Au cours des dernières décennies, le poisson-zèbre (Danio rerio) a évolué comme l’un des organismes modèles de vertébrés les plus populaires pour les études de développement embryonnaire et larvaire. La grande fécondité des femelles de poisson zèbre associée au développement rapide ex utero de l’embryon et à sa transparence au début du développement embryonnaire ne sont que quelques facteurs clés qui font du poisson-zèbre un organisme modèle puissant pour répondre aux questions de développement1. Les progrès des technologies de génétique moléculaire combinés à des études d’imagerie in vivo à haute résolution ont permis d’aborder les mécanismes biologiques cellulaires sous-jacents aux processus de développement2. En particulier, dans le domaine de la différenciation neuronale, de la physiologie, de la connectivité et de la fonction, le poisson-zèbre a mis en lumière l’interaction de la dynamique moléculaire, des fonctions cérébrales et du comportement de l’organisme avec des détails sans précédent.
Pourtant, la plupart de ces études sont limitées aux stades embryonnaires et larvaires précoces au cours de la première semaine de développement, car la transparence du tissu du système nerveux est progressivement perdue. À ces stades, le tissu cérébral est empêché d’y accéder par des approches de microscopie à haute résolution qui sont protégées par la différenciation et la pigmentation du crâne3.
Par conséquent, les questions clés de la différenciation neuronale, de la maturation et de la plasticité telles que le raffinement de la connectivité neuronale ou la mise à l’échelle synaptique sont difficiles à étudier. Ces processus cellulaires sont importants afin de définir les mécanismes cellulaires qui conduisent, par exemple, le comportement social, la prise de décision ou le comportement basé sur la motivation, domaines dans lesquels la recherche sur les larves de plusieurs semaines a récemment contribué à des résultats clés basés sur des études comportementales4.
Les approches pharmacologiques pour inhiber la pigmentation chez les larves de poisson zèbre pendant plusieurs semaines sont à peine réalisables ou peuvent même causer des effets néfastes5,6,7,8. Les souches doubles ou triples mutantes avec des défauts de pigmentation spécifiques, telles que le casper9 ou le cristal10,sont devenues des outils extrêmement précieux, mais sont laborieuses dans la reproduction, fournissent peu de progéniture et présentent le danger d’accumuler des malformations génétiques dues à une consanguinité excessive.
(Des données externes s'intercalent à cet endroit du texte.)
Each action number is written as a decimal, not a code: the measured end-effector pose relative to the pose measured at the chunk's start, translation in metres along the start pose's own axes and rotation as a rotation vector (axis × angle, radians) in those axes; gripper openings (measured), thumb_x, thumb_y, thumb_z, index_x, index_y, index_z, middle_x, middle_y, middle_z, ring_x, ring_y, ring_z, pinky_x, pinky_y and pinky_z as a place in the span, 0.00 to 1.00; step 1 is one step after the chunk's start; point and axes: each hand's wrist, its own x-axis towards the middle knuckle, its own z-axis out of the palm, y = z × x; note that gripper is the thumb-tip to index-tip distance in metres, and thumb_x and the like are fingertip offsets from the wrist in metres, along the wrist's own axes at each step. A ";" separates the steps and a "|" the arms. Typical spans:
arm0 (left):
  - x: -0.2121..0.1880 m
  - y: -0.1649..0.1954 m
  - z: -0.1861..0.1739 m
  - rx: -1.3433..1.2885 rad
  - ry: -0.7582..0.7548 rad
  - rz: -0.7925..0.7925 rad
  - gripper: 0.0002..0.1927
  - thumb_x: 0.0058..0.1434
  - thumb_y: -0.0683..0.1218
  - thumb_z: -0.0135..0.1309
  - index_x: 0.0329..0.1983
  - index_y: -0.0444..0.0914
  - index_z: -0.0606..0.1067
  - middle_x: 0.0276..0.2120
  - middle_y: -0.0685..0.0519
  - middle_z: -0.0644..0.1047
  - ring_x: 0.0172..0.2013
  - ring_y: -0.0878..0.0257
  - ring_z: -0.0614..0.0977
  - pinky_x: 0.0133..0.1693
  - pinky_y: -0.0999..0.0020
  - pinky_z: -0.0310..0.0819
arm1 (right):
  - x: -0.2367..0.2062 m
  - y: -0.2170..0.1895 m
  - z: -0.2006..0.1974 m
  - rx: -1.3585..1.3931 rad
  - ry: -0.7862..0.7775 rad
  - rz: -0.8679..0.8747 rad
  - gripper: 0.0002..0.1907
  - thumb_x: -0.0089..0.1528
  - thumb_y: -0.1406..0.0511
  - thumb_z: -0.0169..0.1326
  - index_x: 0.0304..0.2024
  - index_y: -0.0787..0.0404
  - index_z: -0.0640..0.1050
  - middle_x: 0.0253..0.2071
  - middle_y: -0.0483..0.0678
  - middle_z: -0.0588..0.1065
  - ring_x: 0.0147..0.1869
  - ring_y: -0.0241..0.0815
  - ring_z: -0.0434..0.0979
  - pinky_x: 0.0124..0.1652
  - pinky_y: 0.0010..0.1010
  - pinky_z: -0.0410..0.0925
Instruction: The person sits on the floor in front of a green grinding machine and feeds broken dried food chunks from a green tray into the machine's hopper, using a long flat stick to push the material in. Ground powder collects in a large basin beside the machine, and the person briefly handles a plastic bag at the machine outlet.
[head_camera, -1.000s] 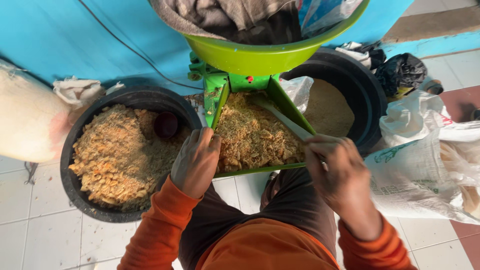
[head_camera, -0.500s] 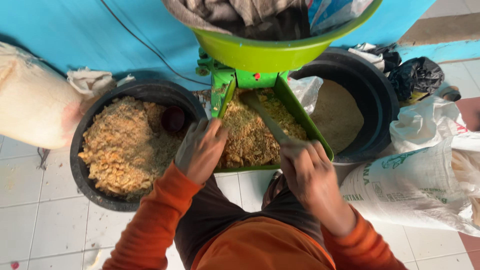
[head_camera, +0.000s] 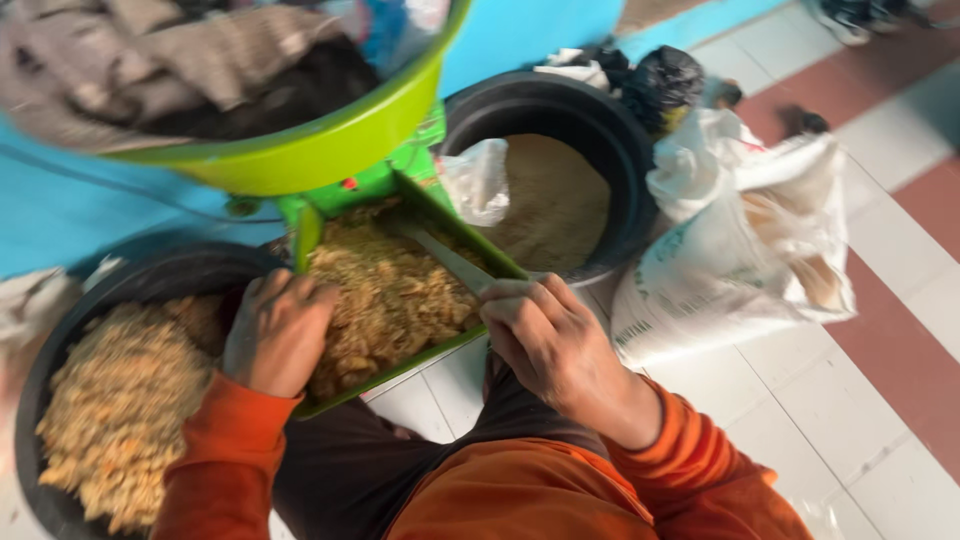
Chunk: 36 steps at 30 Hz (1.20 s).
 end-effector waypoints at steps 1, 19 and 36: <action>0.003 -0.003 0.004 -0.013 0.000 0.009 0.13 0.55 0.38 0.52 0.42 0.40 0.81 0.37 0.50 0.80 0.47 0.51 0.78 0.52 0.54 0.72 | -0.003 -0.003 -0.009 -0.014 -0.005 0.005 0.16 0.60 0.77 0.63 0.46 0.64 0.73 0.50 0.52 0.77 0.44 0.47 0.78 0.44 0.36 0.71; 0.022 0.011 0.012 -0.186 0.097 -0.078 0.10 0.57 0.41 0.56 0.43 0.40 0.80 0.45 0.51 0.81 0.53 0.52 0.78 0.57 0.50 0.69 | 0.012 0.009 -0.010 0.005 -0.006 0.024 0.15 0.57 0.76 0.62 0.42 0.63 0.72 0.47 0.51 0.77 0.46 0.47 0.78 0.45 0.36 0.71; 0.007 0.005 0.050 -0.213 0.105 -0.249 0.35 0.75 0.64 0.27 0.59 0.35 0.75 0.63 0.43 0.72 0.71 0.36 0.55 0.62 0.21 0.41 | 0.027 0.004 0.025 -0.066 0.014 0.060 0.13 0.59 0.77 0.63 0.42 0.64 0.73 0.46 0.52 0.79 0.45 0.48 0.80 0.45 0.35 0.73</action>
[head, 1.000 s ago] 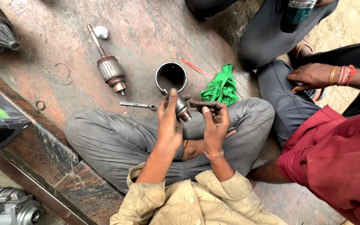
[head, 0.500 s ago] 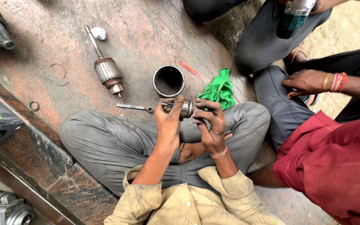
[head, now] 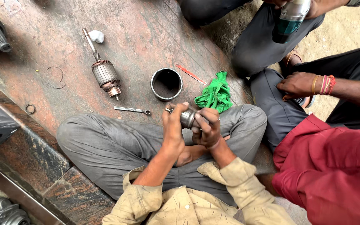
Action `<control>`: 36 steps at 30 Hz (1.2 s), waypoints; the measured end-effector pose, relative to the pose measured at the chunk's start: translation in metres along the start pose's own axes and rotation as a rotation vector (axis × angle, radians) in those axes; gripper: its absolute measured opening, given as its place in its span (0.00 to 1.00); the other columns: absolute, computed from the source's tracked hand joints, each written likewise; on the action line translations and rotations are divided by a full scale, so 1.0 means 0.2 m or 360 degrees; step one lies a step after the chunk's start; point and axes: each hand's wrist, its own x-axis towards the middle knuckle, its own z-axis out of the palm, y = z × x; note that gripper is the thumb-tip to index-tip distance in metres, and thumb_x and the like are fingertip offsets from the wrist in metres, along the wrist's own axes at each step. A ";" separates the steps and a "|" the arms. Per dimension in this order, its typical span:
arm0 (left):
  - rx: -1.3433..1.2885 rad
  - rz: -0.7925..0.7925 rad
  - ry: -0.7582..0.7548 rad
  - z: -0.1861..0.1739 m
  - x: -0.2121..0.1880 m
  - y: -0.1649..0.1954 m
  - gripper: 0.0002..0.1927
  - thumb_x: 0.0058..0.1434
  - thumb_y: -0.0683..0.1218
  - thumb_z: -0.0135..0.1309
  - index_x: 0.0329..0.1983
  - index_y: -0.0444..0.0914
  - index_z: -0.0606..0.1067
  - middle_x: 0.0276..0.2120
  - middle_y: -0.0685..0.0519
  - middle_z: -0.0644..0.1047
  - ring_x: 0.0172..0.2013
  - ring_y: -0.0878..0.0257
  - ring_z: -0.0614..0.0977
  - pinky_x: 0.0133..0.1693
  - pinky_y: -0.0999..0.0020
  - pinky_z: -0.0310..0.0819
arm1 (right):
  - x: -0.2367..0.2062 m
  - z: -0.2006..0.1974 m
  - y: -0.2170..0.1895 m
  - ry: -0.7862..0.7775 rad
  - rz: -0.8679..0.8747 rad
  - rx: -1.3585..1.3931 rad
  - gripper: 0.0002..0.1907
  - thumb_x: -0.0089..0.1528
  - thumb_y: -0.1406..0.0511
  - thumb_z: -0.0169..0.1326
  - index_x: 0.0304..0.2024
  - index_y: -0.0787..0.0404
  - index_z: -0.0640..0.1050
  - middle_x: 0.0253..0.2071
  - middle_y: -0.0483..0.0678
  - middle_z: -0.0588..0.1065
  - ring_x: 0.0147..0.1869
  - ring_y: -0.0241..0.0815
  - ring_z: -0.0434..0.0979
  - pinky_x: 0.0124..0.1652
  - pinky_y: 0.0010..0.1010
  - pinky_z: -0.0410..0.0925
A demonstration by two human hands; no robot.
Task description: The person sits cross-legged on the floor and files the copper commutator of a starter motor armature using a red file, rotating the armature as they work. They then wipe the part with a green cloth, set it aside, and press and turn a cylindrical metal component onto a second armature part by hand.
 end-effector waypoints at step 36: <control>0.1171 0.1476 -0.0758 -0.14 0.05 0.17 0.15 0.55 0.50 0.65 0.35 0.37 0.74 0.31 0.53 0.77 0.31 0.65 0.80 0.37 0.68 0.75 | 0.04 -0.03 -0.39 -0.0146 0.1717 0.0664 0.09 0.73 0.66 0.40 0.47 0.65 0.70 0.43 0.50 0.65 0.40 0.38 0.64 0.37 0.29 0.63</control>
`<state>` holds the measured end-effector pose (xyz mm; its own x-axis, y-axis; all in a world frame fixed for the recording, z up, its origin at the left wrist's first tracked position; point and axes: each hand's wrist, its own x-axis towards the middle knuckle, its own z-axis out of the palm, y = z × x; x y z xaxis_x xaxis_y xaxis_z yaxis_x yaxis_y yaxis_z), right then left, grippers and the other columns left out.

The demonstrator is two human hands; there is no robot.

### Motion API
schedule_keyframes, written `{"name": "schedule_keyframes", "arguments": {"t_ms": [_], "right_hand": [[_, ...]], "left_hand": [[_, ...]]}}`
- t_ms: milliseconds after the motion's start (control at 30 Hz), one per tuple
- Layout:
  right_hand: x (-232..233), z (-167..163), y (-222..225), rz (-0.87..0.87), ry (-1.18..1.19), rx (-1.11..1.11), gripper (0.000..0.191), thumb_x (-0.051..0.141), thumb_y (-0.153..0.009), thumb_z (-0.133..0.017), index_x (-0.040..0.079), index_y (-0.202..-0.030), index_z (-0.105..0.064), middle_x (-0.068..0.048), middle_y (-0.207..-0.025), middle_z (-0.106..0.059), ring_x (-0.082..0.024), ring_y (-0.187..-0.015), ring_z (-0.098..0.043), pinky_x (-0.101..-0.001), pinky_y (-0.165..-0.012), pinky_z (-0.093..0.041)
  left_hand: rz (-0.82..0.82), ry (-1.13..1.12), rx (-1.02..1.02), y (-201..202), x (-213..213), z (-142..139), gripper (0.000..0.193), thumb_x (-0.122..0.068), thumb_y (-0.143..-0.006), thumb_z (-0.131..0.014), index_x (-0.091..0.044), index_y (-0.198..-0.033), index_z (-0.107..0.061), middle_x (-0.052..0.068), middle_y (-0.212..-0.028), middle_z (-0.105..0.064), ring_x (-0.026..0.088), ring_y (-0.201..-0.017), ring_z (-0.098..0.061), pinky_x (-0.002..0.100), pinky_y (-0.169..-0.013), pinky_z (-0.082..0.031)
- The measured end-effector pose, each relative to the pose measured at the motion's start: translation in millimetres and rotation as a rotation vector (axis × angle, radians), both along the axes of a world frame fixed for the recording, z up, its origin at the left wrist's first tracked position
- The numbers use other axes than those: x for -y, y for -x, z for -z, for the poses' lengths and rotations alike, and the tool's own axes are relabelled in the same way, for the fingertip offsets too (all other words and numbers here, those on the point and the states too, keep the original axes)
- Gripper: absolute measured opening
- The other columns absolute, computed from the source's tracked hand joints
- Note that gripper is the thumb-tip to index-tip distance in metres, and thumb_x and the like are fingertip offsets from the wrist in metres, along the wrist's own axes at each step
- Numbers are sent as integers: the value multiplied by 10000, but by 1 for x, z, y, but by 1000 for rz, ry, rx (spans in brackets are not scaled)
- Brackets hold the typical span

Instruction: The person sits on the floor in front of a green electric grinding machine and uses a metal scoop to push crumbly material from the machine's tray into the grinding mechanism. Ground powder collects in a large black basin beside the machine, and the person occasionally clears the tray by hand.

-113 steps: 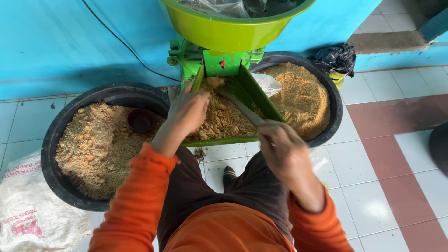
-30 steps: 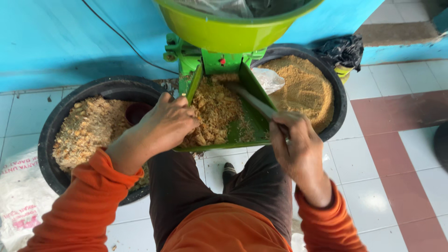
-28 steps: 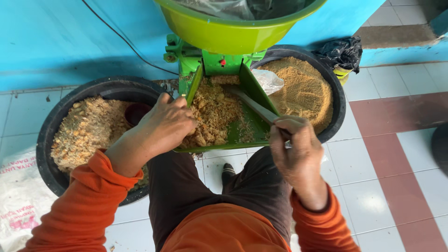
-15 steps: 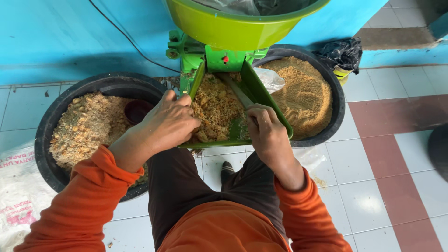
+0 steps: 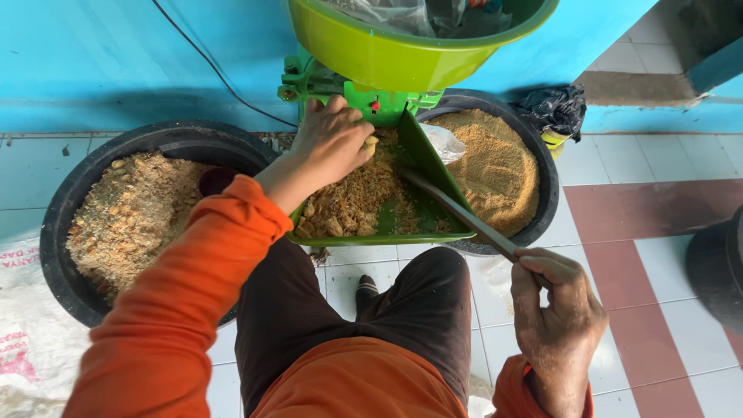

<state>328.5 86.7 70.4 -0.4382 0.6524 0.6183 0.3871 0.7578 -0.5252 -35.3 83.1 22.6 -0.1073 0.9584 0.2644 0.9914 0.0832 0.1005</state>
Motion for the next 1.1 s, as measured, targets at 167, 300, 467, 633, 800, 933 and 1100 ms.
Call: {"name": "schedule_keyframes", "arguments": {"t_ms": [167,300,467,633,800,933,1100], "right_hand": [[-10,3,19,-128,-64,18,175,-62,-939,-723,-10,-1079,-632,-139,-1129,-733,-198,-949,-756,-298,-798,-638],[-31,19,65,-274,-83,42,163,-74,-931,-709,-21,-1067,-637,-156,-1150,-723,-245,-962,-756,-301,-773,-644],[-23,28,77,-294,-150,54,173,-66,-915,-707,-18,-1066,-639,-168,-1136,-715,-298,-1006,-747,-360,-845,-618],[-25,39,97,-309,-132,58,144,-30,-937,-709,-19,-1063,-640,-155,-1139,-724,-275,-968,-746,-359,-813,-627],[-53,45,106,-292,-92,131,154,12,-962,-737,-1,-1100,-669,-126,-1135,-744,-199,-885,-748,-314,-734,-634],[-44,7,33,-180,-5,79,211,-7,-949,-742,16,-1149,-681,-114,-1108,-739,-177,-906,-751,-280,-738,-608],[-12,-59,-5,-58,16,195,183,-7,-977,-750,25,-1142,-680,-89,-1062,-768,-150,-862,-748,-253,-714,-576]], "left_hand": [[-110,77,64,-7,16,7,255,-319,-980,-655,-81,-1021,-736,73,-1000,-726,292,-1120,-567,565,-1028,-370],[-116,-38,158,-29,50,22,283,-304,-969,-636,-64,-1073,-744,97,-1156,-717,344,-1278,-517,646,-1054,-322],[-127,-114,223,-45,75,37,302,-283,-957,-624,-57,-1115,-749,122,-1244,-681,382,-1410,-425,682,-1085,-287],[-157,-63,184,-47,75,39,325,-310,-966,-597,-60,-1106,-751,115,-1270,-668,363,-1441,-388,674,-1120,-266],[-174,-6,171,-49,75,37,326,-321,-978,-590,-65,-1089,-758,119,-1301,-652,366,-1464,-348,679,-1135,-220],[-114,-98,209,-48,76,35,292,-276,-938,-598,-131,-1118,-776,80,-1324,-663,377,-1443,-356,706,-1117,-202],[-128,71,228,-50,77,30,248,-278,-955,-603,-157,-1075,-783,-3,-1258,-703,328,-1458,-393,722,-1153,-175]]}}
Ici, une procédure invasive minimale comme alternative est fournie qui est applicable à toute souche de poisson zèbre. Cette procédure a été adaptée à partir d’études électrophysiologiques pour enregistrer l’activité neuronale chez les larves de poisson zèbre vivantes et éveillées. Dans les téléostéens, la peau et le cartilage mou du crâne peuvent être soigneusement enlevés en micro-pelant ces couches, car elles ne sont pas étroitement imbriquées avec le système vasculaire cérébral. Cela permet d’exposer les tissus cérébraux contenant des neurones et des voies axonales sans dommage et d’enregistrer la morphologie neuronale, y compris les structures synaptiques et leur contenu moléculaire, qui à leur tour incluent l’observation de changements physiologiques tels que les transitoires Ca2+ ou les événements de transport intracellulaire pendant plusieurs heures. De plus, au-delà des caractérisations descriptives, l’accès direct au tissu cérébral permet d’interroger les fonctions neuronales matures au moyen de l’administration de substances neuropharmacologiques et d’approches optogénétiques. Par conséquent, de véritables relations structure-fonction peuvent être révélées dans le cerveau du poisson zèbre juvénile en utilisant cette stratégie d’exposition cérébrale.